### PROBLEM
Work through the records below and copy every line that includes "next".

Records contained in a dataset
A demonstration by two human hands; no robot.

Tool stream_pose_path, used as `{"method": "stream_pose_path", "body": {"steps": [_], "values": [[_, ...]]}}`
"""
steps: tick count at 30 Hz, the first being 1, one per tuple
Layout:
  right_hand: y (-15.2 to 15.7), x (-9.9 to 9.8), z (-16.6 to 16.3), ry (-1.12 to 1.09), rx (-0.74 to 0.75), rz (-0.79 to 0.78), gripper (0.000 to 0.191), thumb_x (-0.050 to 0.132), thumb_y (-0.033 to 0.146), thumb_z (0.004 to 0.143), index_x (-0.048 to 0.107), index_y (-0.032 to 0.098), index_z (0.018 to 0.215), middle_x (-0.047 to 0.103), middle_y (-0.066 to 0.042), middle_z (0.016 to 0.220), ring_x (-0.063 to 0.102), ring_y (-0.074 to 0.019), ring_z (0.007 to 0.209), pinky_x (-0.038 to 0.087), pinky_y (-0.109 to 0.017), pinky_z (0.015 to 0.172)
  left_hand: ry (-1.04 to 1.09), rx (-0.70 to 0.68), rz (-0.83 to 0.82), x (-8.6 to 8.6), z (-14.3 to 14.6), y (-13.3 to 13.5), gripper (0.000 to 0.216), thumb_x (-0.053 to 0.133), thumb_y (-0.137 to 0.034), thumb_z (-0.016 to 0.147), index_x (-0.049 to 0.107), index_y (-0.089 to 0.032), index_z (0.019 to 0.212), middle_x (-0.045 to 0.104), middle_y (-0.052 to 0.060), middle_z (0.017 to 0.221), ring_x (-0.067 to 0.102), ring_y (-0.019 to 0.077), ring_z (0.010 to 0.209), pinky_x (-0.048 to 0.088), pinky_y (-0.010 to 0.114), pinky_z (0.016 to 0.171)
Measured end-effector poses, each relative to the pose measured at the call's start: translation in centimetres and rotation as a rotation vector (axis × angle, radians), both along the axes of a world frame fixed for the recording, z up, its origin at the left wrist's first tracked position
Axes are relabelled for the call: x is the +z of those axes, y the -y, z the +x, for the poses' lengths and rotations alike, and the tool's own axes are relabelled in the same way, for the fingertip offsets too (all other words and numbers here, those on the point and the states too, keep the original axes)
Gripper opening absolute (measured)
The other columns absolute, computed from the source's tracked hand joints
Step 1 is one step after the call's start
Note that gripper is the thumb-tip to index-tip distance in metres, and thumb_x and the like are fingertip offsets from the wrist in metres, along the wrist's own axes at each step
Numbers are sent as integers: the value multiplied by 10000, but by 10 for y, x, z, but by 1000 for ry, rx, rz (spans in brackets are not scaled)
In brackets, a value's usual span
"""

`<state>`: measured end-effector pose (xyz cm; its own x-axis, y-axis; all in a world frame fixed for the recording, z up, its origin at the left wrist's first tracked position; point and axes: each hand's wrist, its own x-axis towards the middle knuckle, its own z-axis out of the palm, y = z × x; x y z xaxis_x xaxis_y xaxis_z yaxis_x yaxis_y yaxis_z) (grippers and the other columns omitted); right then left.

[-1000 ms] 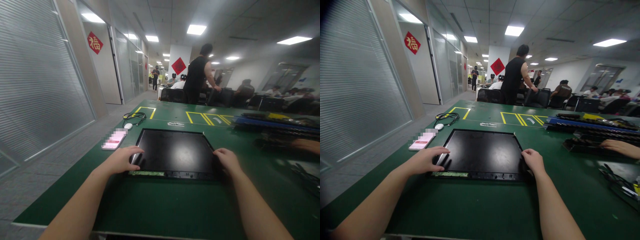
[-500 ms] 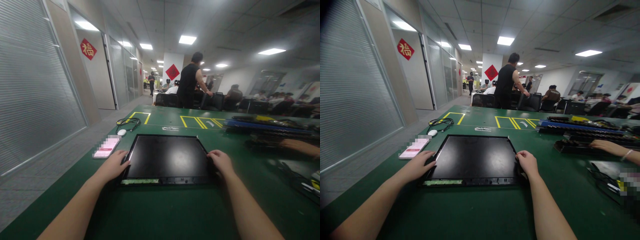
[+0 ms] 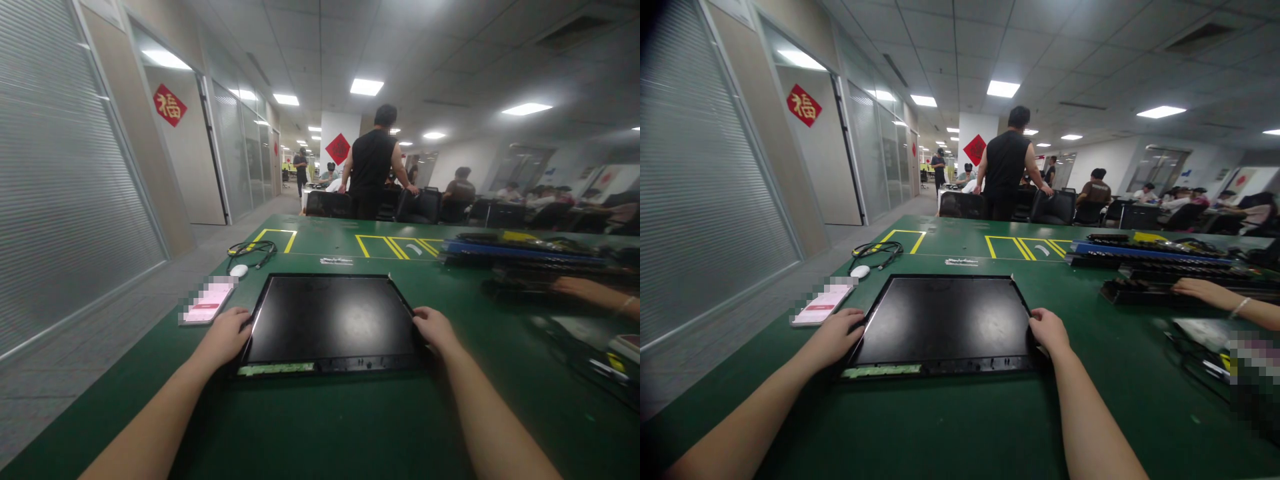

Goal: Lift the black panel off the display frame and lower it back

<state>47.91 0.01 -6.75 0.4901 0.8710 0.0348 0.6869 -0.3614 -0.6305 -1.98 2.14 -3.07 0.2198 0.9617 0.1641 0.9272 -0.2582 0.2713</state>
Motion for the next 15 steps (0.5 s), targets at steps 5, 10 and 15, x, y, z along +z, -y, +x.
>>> {"method": "stream_pose_path", "body": {"steps": [5, 10, 15], "values": [[-1, -3, 2, 35, 7, 12, 320, 572, 179, 793, 745, 181, 1062, 774, -79, 1011, 713, -218, 923, 502, -279, 746, 119, -4, 11, 1, 3, 0, 372, 470, -259, 827, 780, -134, 991, 726, 200, 1208, 665, 328, 1169, 477, 404, 1063], [-2, -5, 2, 29, -6, 2, 326, 573, 191, 798, 740, 181, 1077, 770, -77, 991, 710, -211, 886, 494, -277, 721, 493, 133, -53, 7, 4, 5, 284, 550, -276, 827, 763, -216, 1005, 795, 83, 1040, 723, 304, 1048, 567, 396, 919], [-2, -6, 2, 21, -2, 14, 272, 567, 230, 797, 738, 215, 1007, 766, -61, 980, 709, -214, 890, 498, -280, 710, 1015, 403, -282, 22, 18, 16, 301, 670, -210, 840, 719, -146, 1130, 801, 90, 845, 764, 256, 728, 613, 338, 661]]}}
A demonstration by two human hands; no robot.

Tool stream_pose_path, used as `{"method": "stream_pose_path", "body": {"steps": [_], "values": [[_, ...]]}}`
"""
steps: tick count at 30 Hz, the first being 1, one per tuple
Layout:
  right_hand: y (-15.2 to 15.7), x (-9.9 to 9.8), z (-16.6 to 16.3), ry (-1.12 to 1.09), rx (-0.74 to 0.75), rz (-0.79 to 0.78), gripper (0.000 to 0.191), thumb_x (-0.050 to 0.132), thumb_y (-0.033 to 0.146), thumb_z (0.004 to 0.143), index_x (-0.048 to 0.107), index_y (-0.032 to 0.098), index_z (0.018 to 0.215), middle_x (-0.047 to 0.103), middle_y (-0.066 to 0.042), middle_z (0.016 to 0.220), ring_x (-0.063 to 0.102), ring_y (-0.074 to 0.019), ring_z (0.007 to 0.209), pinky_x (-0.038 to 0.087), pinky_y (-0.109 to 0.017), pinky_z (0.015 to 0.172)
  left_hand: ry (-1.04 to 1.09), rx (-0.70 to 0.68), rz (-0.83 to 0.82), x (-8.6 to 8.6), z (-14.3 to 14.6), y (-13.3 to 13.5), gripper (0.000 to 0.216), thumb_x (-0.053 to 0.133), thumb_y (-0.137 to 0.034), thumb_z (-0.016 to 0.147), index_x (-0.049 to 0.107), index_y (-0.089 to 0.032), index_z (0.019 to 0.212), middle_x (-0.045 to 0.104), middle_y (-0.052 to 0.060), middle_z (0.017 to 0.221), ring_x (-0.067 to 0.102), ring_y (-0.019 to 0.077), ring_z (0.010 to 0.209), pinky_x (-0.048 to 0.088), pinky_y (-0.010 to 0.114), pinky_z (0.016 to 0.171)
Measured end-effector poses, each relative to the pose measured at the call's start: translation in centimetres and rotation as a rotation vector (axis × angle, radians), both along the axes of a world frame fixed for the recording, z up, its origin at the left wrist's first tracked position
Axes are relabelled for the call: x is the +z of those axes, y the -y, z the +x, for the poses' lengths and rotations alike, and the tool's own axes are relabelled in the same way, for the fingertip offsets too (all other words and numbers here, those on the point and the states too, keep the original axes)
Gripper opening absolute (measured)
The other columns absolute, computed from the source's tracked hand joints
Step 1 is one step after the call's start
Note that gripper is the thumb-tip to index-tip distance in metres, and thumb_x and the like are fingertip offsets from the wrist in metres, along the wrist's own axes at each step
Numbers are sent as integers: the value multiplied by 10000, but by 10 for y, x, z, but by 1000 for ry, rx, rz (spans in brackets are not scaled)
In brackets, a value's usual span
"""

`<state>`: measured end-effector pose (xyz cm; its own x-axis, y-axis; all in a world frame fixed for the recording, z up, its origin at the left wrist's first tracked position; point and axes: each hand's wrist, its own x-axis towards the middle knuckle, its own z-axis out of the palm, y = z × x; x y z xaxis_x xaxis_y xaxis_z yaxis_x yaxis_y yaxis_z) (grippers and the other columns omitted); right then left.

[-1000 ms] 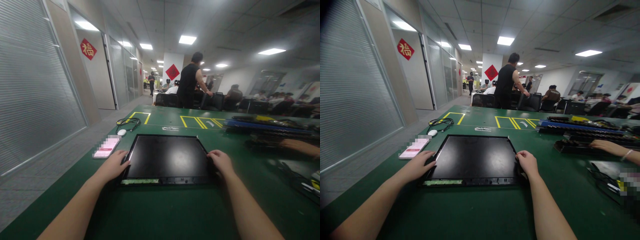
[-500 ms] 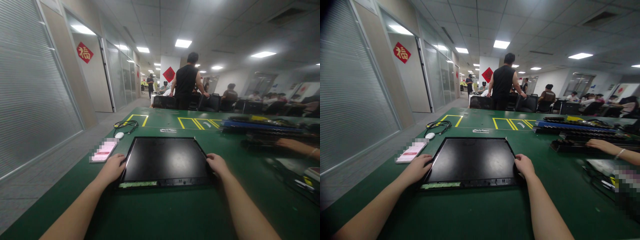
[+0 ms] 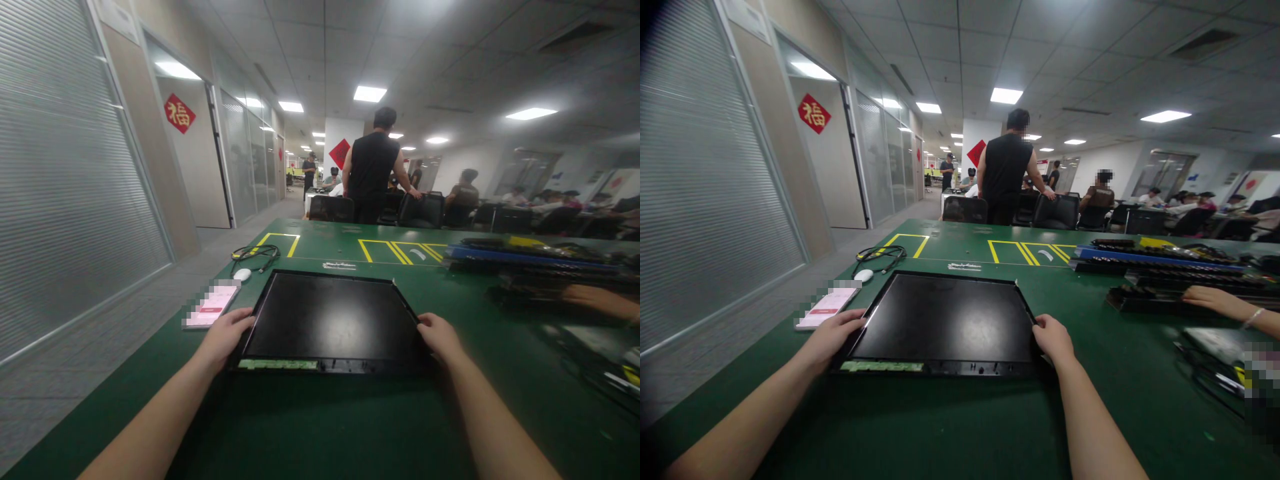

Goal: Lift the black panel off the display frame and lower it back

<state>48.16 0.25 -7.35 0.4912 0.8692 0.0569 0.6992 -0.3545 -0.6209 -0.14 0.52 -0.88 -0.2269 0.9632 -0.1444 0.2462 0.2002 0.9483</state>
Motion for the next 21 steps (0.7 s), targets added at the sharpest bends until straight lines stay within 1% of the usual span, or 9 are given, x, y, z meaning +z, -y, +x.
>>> {"method": "stream_pose_path", "body": {"steps": [3, 5, 7, 12, 15, 18, 21], "values": [[1, 2, -1, -11, 0, -6, 241, 568, 249, 792, 736, 231, 963, 769, -53, 968, 713, -220, 899, 504, -288, 721, 338, 87, -82, 9, 9, 6, 410, 693, -97, 828, 673, -122, 1237, 785, 90, 751, 738, 229, 564, 599, 305, 523], [1, 3, -2, -3, -4, -4, 229, 581, 251, 787, 735, 233, 955, 772, -56, 967, 714, -223, 902, 504, -292, 723, 481, 99, -100, 13, 13, 8, 486, 682, -65, 839, 628, -125, 1318, 774, 78, 714, 729, 225, 519, 599, 303, 487], [2, 3, -2, 2, -10, -6, 231, 590, 252, 785, 734, 230, 964, 773, -63, 983, 714, -227, 895, 501, -296, 712, 567, 95, -102, 14, 14, 8, 540, 659, -45, 858, 578, -124, 1385, 765, 64, 686, 729, 221, 506, 604, 296, 480], [2, 2, -1, -3, -8, -24, 246, 570, 264, 797, 722, 231, 988, 767, -57, 1006, 712, -219, 894, 495, -288, 703, 677, 99, -115, 14, 16, 7, 587, 589, -25, 904, 492, -144, 1470, 766, 39, 689, 711, 189, 455, 617, 275, 495], [2, 2, -1, 9, 0, -22, 248, 557, 270, 803, 720, 230, 986, 765, -61, 1013, 710, -223, 914, 497, -292, 722, 717, 83, -116, 15, 17, 7, 629, 549, -13, 917, 431, -160, 1518, 761, 21, 684, 720, 189, 467, 618, 269, 496], [1, 2, -2, 30, 3, -15, 236, 563, 254, 797, 722, 228, 969, 767, -67, 1002, 711, -229, 943, 502, -293, 753, 727, 83, -100, 15, 18, 6, 655, 508, 10, 918, 393, -150, 1542, 757, 18, 675, 719, 187, 466, 608, 260, 476], [0, 2, -2, 36, -4, -18, 226, 572, 254, 796, 725, 227, 960, 766, -67, 994, 712, -229, 951, 507, -290, 761, 706, 80, -79, 15, 18, 6, 681, 514, 14, 909, 398, -182, 1550, 775, 33, 715, 716, 177, 460, 597, 243, 464]]}}
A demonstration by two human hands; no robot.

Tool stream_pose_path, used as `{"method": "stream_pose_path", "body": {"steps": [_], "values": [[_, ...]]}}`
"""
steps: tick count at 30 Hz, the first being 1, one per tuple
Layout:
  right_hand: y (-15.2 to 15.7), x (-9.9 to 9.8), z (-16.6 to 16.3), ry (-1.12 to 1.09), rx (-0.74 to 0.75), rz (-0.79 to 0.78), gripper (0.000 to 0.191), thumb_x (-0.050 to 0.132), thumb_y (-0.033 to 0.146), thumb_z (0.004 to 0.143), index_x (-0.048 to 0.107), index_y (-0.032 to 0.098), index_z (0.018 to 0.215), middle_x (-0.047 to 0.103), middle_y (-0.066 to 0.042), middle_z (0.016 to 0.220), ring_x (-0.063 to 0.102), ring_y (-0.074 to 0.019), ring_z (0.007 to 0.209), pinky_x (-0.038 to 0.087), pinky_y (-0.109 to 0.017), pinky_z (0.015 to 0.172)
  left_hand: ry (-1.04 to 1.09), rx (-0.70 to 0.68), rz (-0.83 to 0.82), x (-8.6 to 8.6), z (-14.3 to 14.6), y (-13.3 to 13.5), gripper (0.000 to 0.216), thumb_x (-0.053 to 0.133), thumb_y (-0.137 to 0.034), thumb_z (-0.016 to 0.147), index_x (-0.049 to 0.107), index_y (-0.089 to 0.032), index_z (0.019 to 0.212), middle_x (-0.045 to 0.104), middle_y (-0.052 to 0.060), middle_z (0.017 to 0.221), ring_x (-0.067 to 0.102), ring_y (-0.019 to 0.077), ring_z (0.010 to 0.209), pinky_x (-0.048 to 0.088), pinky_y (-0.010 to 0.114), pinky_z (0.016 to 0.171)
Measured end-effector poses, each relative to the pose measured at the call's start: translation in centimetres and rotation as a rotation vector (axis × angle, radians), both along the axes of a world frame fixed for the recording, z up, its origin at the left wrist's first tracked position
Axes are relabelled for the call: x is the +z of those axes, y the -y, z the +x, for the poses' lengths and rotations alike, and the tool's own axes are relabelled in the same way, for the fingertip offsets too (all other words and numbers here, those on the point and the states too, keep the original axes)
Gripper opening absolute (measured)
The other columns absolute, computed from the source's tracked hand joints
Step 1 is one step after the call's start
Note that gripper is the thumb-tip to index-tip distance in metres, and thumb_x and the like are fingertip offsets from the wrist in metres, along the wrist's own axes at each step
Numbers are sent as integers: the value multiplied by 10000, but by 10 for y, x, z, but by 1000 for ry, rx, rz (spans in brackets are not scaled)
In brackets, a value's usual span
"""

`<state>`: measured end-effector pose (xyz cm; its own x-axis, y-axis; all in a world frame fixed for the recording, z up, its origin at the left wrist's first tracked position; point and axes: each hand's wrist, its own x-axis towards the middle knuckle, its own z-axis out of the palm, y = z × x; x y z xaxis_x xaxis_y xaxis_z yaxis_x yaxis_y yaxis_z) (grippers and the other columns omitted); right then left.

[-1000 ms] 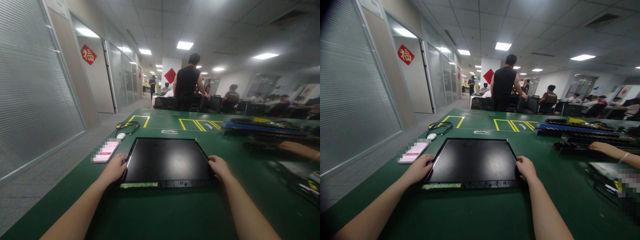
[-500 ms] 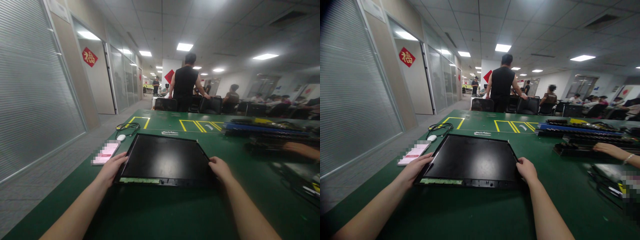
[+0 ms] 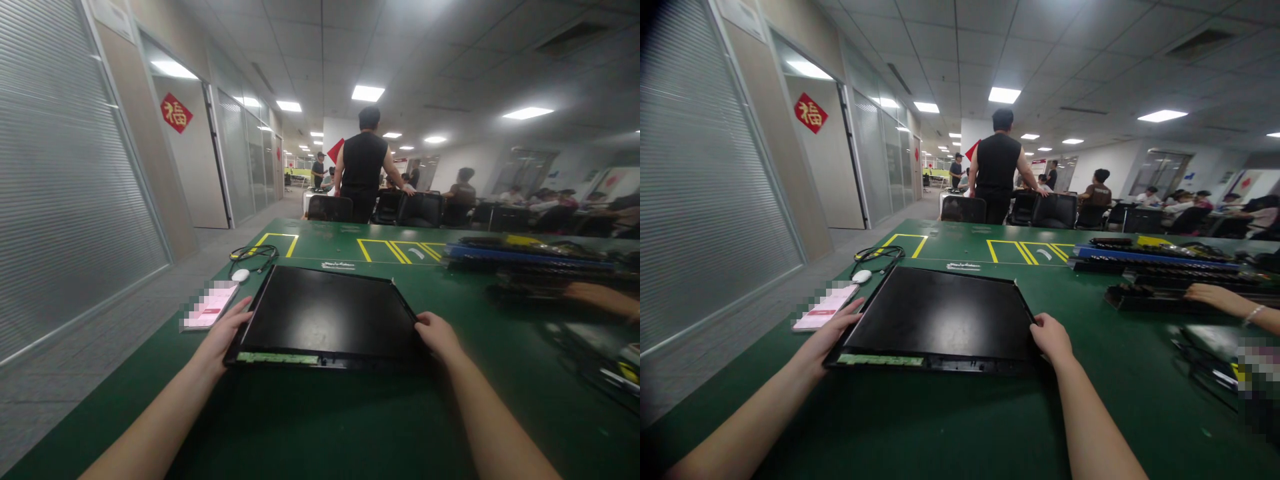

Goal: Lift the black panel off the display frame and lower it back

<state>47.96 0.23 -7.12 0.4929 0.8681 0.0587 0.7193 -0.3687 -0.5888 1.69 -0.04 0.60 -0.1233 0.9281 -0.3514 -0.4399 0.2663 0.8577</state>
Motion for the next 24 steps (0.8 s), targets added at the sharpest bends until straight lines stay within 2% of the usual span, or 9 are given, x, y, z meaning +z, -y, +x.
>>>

### TASK ANSWER
Motion for the next 15 steps (0.5 s), targets at steps 5, 10 and 15, x, y, z along +z, -y, +x.
Motion for the next 21 steps (0.7 s), targets added at the sharpest bends until straight lines stay within 1% of the usual span, or 9 are given, x, y, z meaning +z, -y, +x.
Motion for the next 24 steps (0.8 s), targets added at the sharpest bends until straight lines stay within 2% of the usual span, or 9 are given, x, y, z meaning +z, -y, +x.

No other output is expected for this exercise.